Au niveau national, la création d’un Conseil national de la protection de l’enfance (CNPE) permet un meilleur pilotage de la protection de l’enfance en réunissant l’ensemble des acteurs du champ. Ce conseil interministériel placé auprès du Premier ministre propose au Gouvernement les grandes orientations nationales de la protection de l’enfance, formule des avis et évalue la mise en œuvre des orientations retenues. Il donne une réelle impulsion nationale à cette politique et renforce le rôle de l’État en matière de pilotage, d’animation et de régulation (article 1er).
Au niveau local, l’amélioration de la coordination se traduit par exemple par le renforcement de l’information du préfet en cas de dysfonctionnement dans un établissement compromettant la sécurité des enfants accueillis (article 4), ou encore par la mise en place des protocoles départementaux de prévention (article 2).

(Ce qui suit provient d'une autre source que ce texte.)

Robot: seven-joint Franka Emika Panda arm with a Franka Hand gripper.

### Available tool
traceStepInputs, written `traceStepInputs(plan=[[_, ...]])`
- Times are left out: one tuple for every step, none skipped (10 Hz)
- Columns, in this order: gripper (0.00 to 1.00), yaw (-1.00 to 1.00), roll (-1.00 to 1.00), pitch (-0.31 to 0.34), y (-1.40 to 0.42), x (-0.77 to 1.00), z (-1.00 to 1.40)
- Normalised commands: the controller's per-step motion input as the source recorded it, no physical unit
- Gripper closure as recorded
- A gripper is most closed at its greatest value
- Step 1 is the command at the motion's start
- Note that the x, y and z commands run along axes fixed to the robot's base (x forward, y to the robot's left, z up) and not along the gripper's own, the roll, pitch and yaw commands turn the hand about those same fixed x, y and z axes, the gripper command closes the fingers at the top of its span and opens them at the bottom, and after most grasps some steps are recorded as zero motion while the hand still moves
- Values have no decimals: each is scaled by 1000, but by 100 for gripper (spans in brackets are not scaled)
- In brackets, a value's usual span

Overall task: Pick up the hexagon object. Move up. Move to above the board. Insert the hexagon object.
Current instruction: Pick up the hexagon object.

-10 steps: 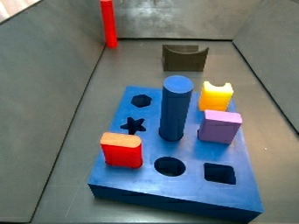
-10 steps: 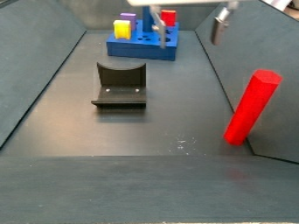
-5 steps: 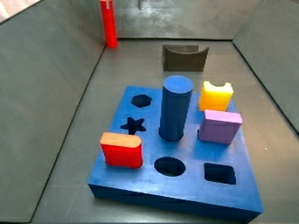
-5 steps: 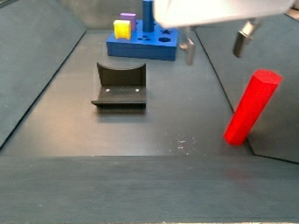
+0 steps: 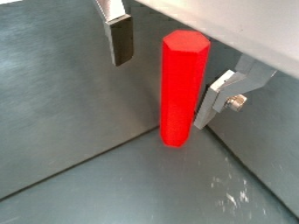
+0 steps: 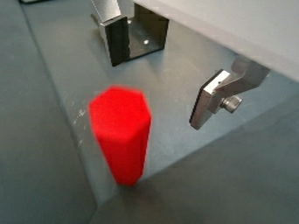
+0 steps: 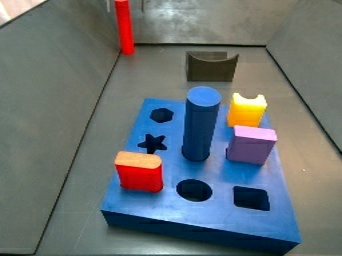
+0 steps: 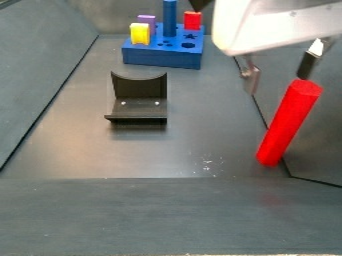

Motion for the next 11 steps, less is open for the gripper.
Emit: traceStepInputs(plan=[[0, 0, 213, 10, 217, 0, -197], [0, 0, 207, 30, 231, 11, -206], [0, 0, 211, 36, 237, 0, -200], [0, -9, 200, 50, 243, 69, -211], [0, -3, 194, 44, 280, 0, -206], [0, 0, 187, 34, 306, -9, -117], [0, 0, 164, 24, 314, -129, -57], [0, 0, 139, 26, 300, -143, -9], [0, 0, 57, 20, 120, -46, 0], [0, 0, 0, 0, 0, -34, 0], [0, 0, 0, 0, 0, 0, 0]])
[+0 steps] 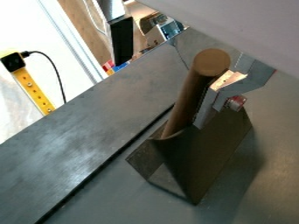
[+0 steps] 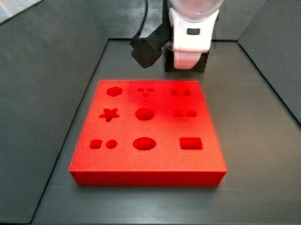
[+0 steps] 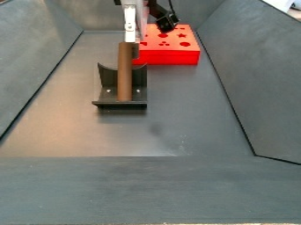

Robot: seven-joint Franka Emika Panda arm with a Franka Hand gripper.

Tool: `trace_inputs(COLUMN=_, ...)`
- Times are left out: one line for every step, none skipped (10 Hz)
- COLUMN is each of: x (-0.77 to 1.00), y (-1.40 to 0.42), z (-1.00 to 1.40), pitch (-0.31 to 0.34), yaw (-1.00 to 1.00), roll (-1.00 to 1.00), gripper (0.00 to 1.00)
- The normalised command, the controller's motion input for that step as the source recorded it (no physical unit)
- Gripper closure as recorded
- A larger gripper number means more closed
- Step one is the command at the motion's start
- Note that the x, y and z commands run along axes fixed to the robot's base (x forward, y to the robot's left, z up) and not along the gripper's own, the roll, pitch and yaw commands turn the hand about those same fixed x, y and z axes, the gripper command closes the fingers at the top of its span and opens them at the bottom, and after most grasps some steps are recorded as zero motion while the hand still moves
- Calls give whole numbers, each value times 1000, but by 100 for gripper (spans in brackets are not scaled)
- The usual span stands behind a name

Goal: Pick up the oval object. Move up. Place the oval object on the fixture. Regrasp the oval object. Move to above the board. Insert the oval object.
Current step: Regrasp the oval object, then move to above the board.

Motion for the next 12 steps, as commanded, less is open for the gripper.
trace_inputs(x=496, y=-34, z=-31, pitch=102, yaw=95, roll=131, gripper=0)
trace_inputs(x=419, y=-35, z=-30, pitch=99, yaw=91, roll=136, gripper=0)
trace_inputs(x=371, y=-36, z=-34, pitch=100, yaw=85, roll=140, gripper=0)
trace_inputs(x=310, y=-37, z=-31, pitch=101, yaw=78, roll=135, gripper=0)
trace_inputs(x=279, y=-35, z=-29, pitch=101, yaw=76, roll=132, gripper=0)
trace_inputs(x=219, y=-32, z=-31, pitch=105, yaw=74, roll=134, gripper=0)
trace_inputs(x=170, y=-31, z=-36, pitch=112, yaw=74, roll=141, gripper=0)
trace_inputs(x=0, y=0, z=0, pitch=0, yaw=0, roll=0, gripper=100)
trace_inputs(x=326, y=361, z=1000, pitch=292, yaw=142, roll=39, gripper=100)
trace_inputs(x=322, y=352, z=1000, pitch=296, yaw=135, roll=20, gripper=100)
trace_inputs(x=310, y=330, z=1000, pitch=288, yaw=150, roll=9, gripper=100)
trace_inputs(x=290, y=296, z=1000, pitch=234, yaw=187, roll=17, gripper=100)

Développer la recherche pour adapter la politique de protection  de l’enfance à la réalité des situations et soutenir  les professionnels dans leur pratique Afin d’identifier les besoins des enfants et d’examiner les réponses qui y sont apportées à l’échelle nationale, la loi vient renforcer les missions des observatoires : l’Observatoire national de protection de l’enfance – ONPE (article 6) et les observatoires départementaux de la protection de l’enfance – ODPE (article 3). Cette réforme permet de consolider les coordinations stratégiques et de faciliter la diffusion des savoirs sur les terrains au plus près des professionnels au contact des enfants. Les observatoires départementaux ont désormais le soin de réaliser un bilan annuel des formations dispensées auprès des professionnels de la protection de l’enfance (article 3). Des actions sont aussi identifiées dans la feuille de route pour développer les outils à destination des professionnels, développer les liens entre la recherche et les pratiques de terrain, adapter la formation des acteurs et les organisations institutionnelles aux exigences de la protection de l’enfance.

CONCLUSION
La loi du 14 mars 2016 constitue une nouvelle étape dans la réforme de la protection de l’enfance. Fondée sur les constats formulés par les acteurs durant la concertation lancée par la ministre et enrichie d’un long travail parlementaire, elle vient rénover le cadre d’exercice des missions de protection de l’enfance. Consciente que la mise en œuvre de la loi ne peut se faire sans les professionnels concernés, Laurence Rossignol, ministre des Familles, de l’Enfance et des Droits des femmes, souhaite poursuivre le dialogue entamé à l’automne 2014 pour permettre une meilleure protection des enfants sur l’ensemble du territoire. « L’énergie que nous avons mobilisée collectivement pour améliorer les réponses en protection de l’enfance, leur donner plus de visibilité, n’est en fait qu’un volet d’une ambition plus large, directement inspirée de nos engagements internationaux, celle de porter une stratégie nationale en  faveur de l’enfance, fondée sur le respect et la promotion de ses droits. » Laurence Rossignol, Assises du CNAEMO, le 23 mars 2016.